* _Exercise details_
Looking at the records below, say how many lines include "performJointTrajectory", and add nothing else.

==========

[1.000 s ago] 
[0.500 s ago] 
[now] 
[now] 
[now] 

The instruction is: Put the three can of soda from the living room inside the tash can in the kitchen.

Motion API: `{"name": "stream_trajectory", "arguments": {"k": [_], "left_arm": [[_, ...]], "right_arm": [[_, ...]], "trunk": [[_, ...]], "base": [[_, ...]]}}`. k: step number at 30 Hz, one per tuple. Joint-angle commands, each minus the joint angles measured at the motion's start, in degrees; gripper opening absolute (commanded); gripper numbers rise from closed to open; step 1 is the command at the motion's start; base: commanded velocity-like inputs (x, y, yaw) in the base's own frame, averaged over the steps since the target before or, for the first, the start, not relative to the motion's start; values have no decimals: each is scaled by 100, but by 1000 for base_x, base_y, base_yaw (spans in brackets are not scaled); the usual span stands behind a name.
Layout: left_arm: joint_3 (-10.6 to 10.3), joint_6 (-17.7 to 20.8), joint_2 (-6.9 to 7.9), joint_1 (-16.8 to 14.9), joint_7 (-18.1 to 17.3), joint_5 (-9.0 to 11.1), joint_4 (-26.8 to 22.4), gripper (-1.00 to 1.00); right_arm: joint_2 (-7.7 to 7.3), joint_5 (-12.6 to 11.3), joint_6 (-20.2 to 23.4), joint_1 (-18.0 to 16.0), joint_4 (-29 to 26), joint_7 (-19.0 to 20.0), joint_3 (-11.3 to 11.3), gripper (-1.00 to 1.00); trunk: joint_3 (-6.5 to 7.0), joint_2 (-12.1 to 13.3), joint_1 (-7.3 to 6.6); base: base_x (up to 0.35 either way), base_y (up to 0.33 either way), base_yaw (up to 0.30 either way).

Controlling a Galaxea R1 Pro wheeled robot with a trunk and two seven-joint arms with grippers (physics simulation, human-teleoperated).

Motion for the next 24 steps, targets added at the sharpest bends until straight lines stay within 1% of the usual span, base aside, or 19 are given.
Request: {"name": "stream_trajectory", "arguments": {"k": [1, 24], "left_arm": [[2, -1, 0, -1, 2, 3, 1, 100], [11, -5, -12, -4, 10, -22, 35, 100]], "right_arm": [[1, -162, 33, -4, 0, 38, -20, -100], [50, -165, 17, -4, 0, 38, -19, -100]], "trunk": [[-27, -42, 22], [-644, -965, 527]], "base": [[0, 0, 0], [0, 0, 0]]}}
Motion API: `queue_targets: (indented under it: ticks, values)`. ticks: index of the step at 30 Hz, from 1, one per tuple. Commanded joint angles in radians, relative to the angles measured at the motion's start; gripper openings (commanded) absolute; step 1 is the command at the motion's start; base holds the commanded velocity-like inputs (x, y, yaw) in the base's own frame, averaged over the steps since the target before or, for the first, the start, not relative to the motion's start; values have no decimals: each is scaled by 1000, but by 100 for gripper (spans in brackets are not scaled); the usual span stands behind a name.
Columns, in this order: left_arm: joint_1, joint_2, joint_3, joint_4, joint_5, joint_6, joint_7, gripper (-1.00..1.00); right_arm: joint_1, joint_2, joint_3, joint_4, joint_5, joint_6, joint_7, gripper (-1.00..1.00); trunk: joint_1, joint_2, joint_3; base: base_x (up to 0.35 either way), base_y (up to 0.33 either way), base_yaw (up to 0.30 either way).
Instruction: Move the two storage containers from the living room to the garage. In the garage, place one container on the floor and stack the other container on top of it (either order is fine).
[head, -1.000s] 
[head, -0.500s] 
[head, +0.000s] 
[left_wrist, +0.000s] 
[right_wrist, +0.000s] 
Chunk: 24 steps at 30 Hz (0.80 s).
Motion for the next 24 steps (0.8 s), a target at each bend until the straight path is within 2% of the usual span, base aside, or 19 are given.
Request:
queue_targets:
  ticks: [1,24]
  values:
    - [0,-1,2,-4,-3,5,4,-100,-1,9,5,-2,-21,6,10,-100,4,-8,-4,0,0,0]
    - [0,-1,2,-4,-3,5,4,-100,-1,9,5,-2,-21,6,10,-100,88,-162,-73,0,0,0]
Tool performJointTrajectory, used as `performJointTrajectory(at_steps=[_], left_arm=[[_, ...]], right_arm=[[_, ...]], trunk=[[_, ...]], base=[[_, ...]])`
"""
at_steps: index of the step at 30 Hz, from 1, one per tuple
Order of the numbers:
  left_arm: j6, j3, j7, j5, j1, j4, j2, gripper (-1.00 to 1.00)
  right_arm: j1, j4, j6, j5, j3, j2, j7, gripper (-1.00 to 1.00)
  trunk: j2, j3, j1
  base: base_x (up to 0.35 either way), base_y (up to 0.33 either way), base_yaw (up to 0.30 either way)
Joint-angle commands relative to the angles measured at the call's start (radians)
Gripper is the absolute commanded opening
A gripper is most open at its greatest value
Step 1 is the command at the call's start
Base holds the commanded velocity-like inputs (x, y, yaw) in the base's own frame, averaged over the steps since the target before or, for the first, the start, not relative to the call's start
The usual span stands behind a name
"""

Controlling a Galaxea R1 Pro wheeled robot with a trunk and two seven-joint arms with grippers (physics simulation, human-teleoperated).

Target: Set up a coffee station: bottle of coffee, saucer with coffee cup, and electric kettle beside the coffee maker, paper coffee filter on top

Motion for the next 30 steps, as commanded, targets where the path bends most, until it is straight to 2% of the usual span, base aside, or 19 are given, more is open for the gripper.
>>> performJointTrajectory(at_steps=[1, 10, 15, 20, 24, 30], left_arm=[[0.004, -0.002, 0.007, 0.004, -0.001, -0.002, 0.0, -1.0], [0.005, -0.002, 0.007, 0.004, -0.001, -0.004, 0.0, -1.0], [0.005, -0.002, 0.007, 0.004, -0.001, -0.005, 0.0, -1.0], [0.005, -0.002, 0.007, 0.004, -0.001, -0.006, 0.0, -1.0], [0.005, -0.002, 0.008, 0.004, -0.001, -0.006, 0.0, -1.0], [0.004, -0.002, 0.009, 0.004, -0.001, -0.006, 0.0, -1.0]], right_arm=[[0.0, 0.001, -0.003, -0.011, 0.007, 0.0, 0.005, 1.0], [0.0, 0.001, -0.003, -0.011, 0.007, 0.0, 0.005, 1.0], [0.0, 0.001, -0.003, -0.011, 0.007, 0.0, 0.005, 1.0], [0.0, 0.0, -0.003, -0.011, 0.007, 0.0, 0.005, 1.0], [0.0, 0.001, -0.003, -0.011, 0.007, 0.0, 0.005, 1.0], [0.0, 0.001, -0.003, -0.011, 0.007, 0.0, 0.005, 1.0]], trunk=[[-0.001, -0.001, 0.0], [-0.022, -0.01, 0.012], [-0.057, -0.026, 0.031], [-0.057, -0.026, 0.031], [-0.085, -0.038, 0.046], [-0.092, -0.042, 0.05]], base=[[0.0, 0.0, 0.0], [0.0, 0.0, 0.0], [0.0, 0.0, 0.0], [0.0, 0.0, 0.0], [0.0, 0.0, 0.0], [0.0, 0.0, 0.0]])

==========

* _Answer section_
2